Torsten, Sammler von Bierflaschen aus Steinzeug aus dem späten 19. und frühen 20. Jahrhundert, meldete sich, weil er auf unserer Seite die vier Beiträge „Reformen mit Paul“ (Ende 2019 / Anfang 2020) gelesen hatte. Thema dieser Serie ist die Geschichte des Leipziger Unternehmens Thalysia („Waren zur gesunden Lebensführung“). Torsten ist im Besitz von historischen Thalysia-Flaschen und möchte mehr über deren genaues Alter und deren Inhalt herausfinden. Unser Fachmann Andreas, der Autor der kleinen Serie, bezweifelt angesichts der Reformhaus-Ausrichtung des benannten Betriebes, dass in den Flaschen jemals Bier gewesen sein könnte. Undine Meissner, Urenkelin der Thalysia-Gründer Amalie und Paul Garms, glaubt auch nicht an solche Getränke im Sortiment ihrer Vorfahren: „Ich vermute, dass sie (die Flaschen – GL) nichts mit Bier zu tun hatten, von Bier oder gar Bierbrauen habe ich nie etwas gehört. Der Aufdruck bezieht sich ja auf das Reformhaus. Wurde dort etwas abgefüllt, das einen sicheren Bügelverschluss brauchte, Most oder vergorene Milch? Ich weiß es leider nicht …“

Dafür wusste die freundliche Nachfahrin andere interessante Sachen (und stellte uns schönes Bildmaterial zur Verfügung), u.a. über ihren Großvater Hans Garms, den Sohn des Gründerpaares. 1946 ist der „mit seiner Familie, Mobiliar und Miederschnittbögen und vielleicht weiteren Produktionsmitteln in einem Güterwagon in den Westen gegangen. Ich weiß nicht, ob er und Frau und Tochter wirklich in dem Wagon waren, eher nicht, aber er hat einen Güterzugführer mit einem Schwein, vielleicht von der Täubertsmühle* bestochen, so die Familienlegende, einen Güterwagon mit seinem und vielleicht seiner Schwester Hab und Gut an einen Zug, der in den Westen führt, anzuhängen. Das war, glaube ich, Ende 1946. Die Thalysia wurde dann erst in Dortmund, später in Bad Buchau am Federsee weiterbetrieben.“

Und es geht aufregend weiter: „Wegen der Sache mit dem Bier möchte ich noch was zu Hans Garms erzählen: Während Paul Garms wohl selbst das Bedürfnis nach gesunder Ernährung hatte und davon zu seinen Aktivitäten motiviert wurde, war sein Sohn ein tatkräftiger Genussmensch, der, so die Legende, anlässlich der Geburt seiner Tochter ein Gefäß mit Sekt füllen ließ, das so groß war, dass ein Schwan darin schwimmen konnte. Ein Foto davon habe ich nicht gesehen, Wahrheit oder Legende, die Überlieferung steht jedenfalls dafür, dass Dr. Hans Garms wohl mehr nach seiner Mutter kam.

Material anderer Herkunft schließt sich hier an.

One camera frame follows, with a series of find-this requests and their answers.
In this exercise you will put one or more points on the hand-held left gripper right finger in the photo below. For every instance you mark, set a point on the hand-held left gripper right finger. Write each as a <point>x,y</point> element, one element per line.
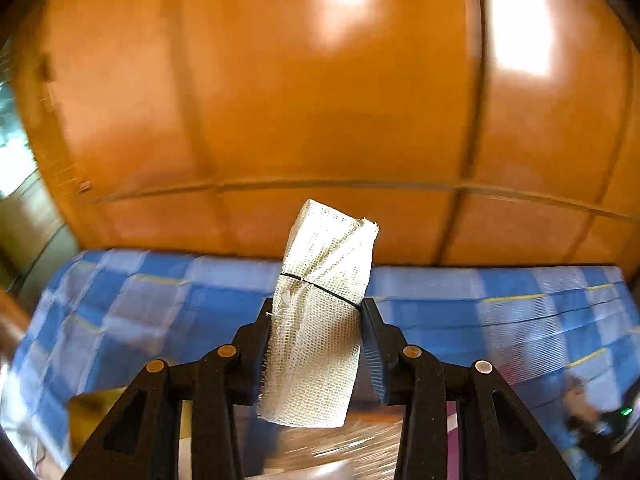
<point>372,355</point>

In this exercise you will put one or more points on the purple cardboard box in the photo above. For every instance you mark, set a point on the purple cardboard box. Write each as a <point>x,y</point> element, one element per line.
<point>452,430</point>

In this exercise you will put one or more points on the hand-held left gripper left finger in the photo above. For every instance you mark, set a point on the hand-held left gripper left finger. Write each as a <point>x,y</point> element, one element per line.
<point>250,360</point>

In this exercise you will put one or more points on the blue plaid bedsheet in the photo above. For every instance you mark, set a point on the blue plaid bedsheet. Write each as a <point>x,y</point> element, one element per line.
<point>150,310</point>

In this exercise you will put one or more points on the wooden wardrobe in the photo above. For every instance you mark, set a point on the wooden wardrobe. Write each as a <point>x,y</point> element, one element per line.
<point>300,110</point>

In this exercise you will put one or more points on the beige gauze cloth bundle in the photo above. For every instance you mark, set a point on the beige gauze cloth bundle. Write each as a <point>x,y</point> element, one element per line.
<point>315,340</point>

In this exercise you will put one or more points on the gold bag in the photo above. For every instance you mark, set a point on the gold bag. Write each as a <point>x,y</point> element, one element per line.
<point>90,410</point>

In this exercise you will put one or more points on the silver embossed tissue box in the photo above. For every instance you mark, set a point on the silver embossed tissue box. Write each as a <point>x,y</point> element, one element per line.
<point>325,450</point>

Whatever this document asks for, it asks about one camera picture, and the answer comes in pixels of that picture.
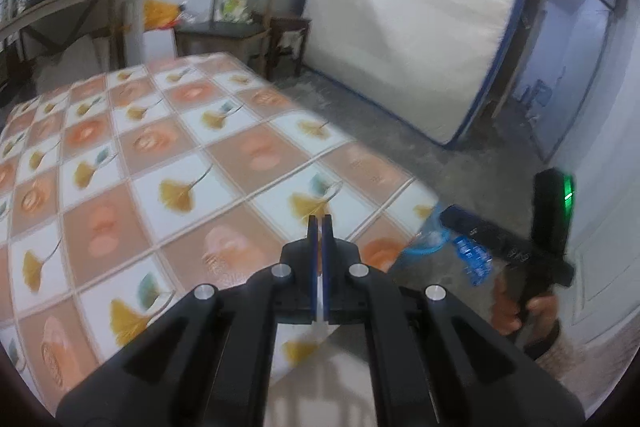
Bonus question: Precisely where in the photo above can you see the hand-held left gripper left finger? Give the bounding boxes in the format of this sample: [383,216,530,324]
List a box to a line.
[56,214,321,427]

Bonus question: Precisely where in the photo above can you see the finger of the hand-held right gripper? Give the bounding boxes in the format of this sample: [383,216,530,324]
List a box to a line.
[440,204,495,250]

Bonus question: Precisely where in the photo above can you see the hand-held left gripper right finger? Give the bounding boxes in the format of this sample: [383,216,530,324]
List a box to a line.
[321,213,586,427]

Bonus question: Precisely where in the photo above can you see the blue plastic mesh basket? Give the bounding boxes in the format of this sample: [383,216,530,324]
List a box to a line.
[395,202,458,265]

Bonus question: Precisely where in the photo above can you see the person's right forearm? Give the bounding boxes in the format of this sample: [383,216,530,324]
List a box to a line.
[532,334,601,403]

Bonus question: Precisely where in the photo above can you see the person's right hand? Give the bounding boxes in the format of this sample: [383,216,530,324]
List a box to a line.
[490,279,560,343]

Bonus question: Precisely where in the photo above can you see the blue candy wrapper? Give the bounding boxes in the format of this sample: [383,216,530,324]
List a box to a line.
[452,234,493,288]

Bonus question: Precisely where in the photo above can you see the black wristband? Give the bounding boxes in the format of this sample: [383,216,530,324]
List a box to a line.
[522,322,562,360]

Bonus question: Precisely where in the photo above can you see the grey glazed door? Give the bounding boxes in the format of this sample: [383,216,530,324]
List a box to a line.
[530,0,638,162]

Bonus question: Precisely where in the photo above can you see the floral checked tablecloth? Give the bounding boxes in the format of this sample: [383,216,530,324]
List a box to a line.
[0,52,441,418]

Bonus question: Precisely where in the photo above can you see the white mattress with blue edge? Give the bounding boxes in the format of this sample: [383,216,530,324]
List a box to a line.
[300,0,543,150]

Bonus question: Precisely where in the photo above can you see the dark wooden stool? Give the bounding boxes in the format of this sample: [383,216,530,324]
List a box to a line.
[269,14,312,80]

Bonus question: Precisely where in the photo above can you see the wooden armchair with dark seat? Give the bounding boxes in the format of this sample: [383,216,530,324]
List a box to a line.
[175,0,281,78]

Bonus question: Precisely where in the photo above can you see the green white packets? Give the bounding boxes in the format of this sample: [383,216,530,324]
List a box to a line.
[219,0,253,25]

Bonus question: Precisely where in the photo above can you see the orange plastic bag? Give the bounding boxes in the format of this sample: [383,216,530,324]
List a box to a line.
[144,0,188,32]

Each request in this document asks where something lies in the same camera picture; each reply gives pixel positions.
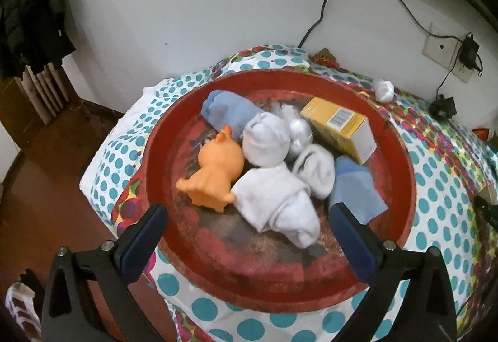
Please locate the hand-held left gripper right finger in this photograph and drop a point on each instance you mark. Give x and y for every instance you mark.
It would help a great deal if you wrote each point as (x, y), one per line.
(354, 244)

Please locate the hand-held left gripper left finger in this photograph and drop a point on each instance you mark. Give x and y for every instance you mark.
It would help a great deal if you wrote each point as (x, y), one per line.
(140, 244)

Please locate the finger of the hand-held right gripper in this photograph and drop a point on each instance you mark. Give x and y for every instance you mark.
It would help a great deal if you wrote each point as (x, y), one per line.
(488, 213)

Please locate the beige small box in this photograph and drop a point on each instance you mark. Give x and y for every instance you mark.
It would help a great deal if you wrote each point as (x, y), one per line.
(491, 194)

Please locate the blue sock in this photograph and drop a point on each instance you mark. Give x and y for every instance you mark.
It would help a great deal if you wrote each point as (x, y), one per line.
(229, 108)
(356, 186)

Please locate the white sock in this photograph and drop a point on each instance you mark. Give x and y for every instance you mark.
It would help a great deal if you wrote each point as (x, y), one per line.
(272, 206)
(266, 141)
(317, 171)

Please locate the red round tray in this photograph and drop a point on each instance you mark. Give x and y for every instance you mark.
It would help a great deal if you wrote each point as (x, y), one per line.
(233, 260)

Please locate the orange rubber duck toy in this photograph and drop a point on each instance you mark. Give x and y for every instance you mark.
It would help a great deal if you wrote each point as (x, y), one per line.
(218, 167)

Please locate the yellow medicine box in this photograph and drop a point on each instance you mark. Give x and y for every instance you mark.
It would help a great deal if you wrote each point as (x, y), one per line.
(338, 120)

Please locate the polka dot tablecloth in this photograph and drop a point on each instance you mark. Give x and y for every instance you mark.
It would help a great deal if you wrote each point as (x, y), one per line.
(439, 194)

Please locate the red snack packet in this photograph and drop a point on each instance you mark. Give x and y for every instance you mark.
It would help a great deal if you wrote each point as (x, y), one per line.
(482, 132)

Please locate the black plastic bag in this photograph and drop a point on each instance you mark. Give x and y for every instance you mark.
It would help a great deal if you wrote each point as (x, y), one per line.
(442, 106)

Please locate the black power adapter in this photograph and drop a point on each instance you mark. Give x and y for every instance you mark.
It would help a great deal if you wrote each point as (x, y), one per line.
(469, 50)

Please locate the beige ribbed radiator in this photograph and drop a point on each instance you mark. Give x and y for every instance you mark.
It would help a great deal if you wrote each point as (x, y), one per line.
(44, 93)

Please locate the small red brown wrapper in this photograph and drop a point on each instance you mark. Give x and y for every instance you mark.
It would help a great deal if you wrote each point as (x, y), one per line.
(326, 57)

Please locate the black padded jacket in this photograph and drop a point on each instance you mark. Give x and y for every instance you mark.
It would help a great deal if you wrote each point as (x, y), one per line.
(31, 15)

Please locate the white wall power socket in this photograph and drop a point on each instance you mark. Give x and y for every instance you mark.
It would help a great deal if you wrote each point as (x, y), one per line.
(465, 74)

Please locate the white wall outlet plate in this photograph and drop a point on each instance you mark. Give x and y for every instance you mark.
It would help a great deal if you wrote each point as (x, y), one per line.
(439, 46)

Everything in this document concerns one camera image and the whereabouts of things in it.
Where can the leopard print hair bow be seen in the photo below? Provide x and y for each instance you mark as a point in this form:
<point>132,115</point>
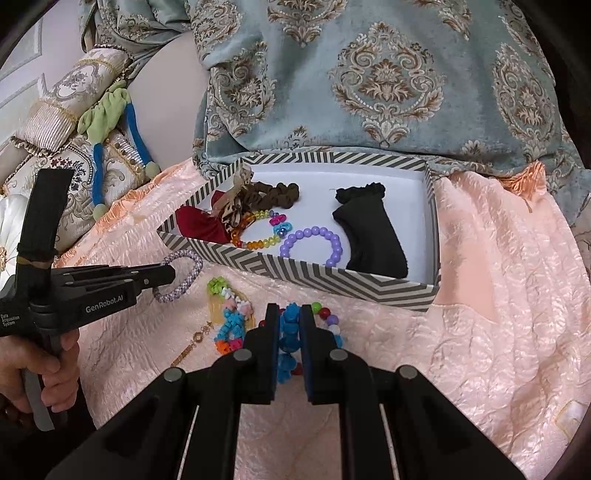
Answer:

In der Familienüberlieferung ist Amalie Garms überhaupt die Person, die als die Gründerin der Thalysia betrachtet wird, und die Mieder werden als das entscheidende, ‚frauenbefreiende‘ fortschrittliche Element angesehen. Den Fokus auf Paul Garms habe ich erst durch die ‚Reformen mit Paul‘ kennen gelernt, mir galt er als der Mann, der, dank seiner Einkünfte aus dem Verlagswesen, seiner Frau das Kapital für ihre Aktivitäten zur Verfügung stellen konnte. Im Übrigen betrafen die Erzählungen meiner Großmutter (der Ehefrau von Hans Garms) und meiner Mutter (seiner Tochter) mehr das gute Leben mit und zu Lebzeiten von Hans Garms und seinen großartigen Charakter, als seine Tätigkeit als Fabrikdirektor und engagierter medizinischer Leiter. Er hatte auch nichts Esoterisches, meiner Mutter hat er beigebracht, Kochen als physikalisch-chemischen Prozess zu betrachten.“

Weiterhin erfuhren wir, dass Hans Garms‘ Schwester Friedel die Täubertsmühle* geerbt hatte und mit einem Spross der Schokoladenfabrikanten-Familie Cyliax verheiratet gewesen war. Ihr Enkel betreibt heute in München ein Sanitätshaus, was perfekt zum Anfang der Geschichte und den Garmsschen Reformhäusern in Leipzig passt.

Herzlichen Dank an Undine Meissner sowie an Torsten und Andreas!

* siehe unseren Beitrag „Reformen mit Paul, Teil 2“ (Dezember 2019)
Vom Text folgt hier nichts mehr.